Records from a data collection
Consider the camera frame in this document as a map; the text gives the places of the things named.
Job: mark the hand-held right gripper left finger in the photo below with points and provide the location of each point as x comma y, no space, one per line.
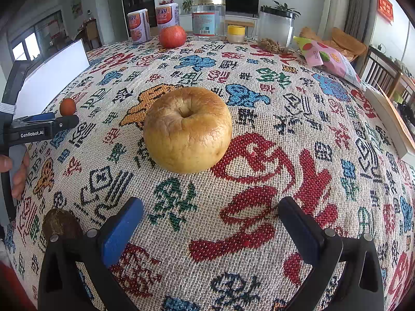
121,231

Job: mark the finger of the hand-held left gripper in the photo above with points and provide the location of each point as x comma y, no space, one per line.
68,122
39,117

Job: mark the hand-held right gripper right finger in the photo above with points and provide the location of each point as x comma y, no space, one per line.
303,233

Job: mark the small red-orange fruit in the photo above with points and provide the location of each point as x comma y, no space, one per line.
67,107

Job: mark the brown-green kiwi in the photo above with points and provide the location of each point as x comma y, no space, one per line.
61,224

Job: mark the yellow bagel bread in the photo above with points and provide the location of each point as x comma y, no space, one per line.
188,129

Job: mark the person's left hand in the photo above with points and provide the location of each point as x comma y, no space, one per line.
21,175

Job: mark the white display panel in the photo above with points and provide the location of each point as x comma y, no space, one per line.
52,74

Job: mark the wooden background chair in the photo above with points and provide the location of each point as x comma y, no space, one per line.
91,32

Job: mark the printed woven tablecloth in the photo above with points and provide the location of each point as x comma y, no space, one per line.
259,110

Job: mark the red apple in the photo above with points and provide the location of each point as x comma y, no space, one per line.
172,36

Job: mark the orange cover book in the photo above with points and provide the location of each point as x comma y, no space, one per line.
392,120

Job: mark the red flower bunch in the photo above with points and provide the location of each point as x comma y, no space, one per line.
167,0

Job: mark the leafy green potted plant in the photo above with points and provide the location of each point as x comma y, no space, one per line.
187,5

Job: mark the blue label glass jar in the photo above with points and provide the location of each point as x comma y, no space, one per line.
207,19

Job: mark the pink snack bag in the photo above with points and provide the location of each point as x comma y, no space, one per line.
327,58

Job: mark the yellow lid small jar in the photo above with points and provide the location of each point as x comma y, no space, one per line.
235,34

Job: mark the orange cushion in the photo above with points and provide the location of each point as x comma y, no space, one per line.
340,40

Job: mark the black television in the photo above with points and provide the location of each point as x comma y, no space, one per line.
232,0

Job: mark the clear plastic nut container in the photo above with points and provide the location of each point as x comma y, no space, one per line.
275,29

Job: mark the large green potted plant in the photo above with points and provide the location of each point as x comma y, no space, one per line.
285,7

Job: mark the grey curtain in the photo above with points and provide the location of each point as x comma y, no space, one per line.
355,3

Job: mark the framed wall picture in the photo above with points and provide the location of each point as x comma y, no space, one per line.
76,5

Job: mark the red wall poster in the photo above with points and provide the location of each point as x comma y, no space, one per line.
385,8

* * *

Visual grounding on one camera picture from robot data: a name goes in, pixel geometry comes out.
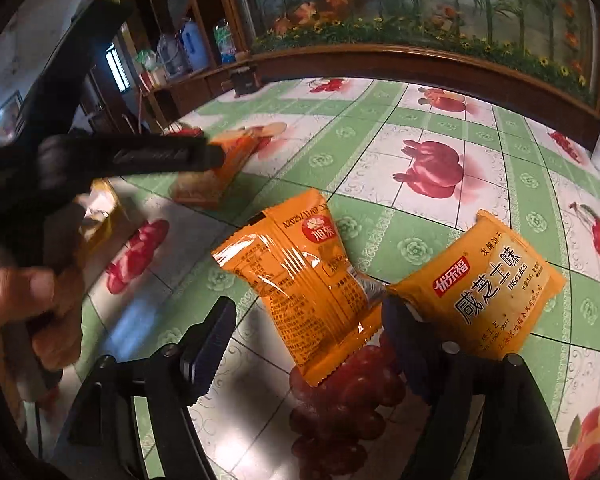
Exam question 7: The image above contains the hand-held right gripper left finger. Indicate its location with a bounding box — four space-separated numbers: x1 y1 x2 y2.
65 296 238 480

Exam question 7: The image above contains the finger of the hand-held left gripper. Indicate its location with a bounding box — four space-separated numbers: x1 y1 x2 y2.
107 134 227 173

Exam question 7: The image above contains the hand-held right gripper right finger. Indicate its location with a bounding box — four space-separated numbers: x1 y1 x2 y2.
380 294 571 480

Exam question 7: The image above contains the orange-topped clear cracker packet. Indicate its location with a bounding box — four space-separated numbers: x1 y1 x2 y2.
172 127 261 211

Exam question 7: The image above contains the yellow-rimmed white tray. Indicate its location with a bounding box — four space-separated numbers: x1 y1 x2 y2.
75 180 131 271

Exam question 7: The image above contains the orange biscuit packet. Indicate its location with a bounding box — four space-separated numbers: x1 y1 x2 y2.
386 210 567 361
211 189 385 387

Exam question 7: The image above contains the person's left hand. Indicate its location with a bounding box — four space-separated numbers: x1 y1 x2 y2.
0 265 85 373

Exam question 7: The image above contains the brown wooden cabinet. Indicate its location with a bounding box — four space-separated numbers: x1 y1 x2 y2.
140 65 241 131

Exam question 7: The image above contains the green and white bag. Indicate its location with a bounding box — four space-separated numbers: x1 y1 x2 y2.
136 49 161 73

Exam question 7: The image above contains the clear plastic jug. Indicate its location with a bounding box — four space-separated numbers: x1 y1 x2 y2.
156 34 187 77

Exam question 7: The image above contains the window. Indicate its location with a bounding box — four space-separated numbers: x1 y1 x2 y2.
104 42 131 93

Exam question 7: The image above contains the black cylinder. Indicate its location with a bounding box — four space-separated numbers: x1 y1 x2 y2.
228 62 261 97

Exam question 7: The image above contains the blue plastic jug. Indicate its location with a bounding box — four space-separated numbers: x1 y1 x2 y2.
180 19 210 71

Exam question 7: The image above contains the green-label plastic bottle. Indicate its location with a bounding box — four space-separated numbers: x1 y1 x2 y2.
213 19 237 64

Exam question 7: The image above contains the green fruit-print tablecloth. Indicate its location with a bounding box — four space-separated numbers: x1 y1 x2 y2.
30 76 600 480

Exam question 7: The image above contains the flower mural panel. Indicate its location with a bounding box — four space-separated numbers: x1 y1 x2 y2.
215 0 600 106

* TASK DESCRIPTION *
Copy out all lines from the records where the word "camera" appears.

* TASK OUTPUT *
Consider the camera frame in this document as a map; the text gives the places of the things named.
Visual grounding on one camera picture from robot data: a name goes in, pixel geometry comes out.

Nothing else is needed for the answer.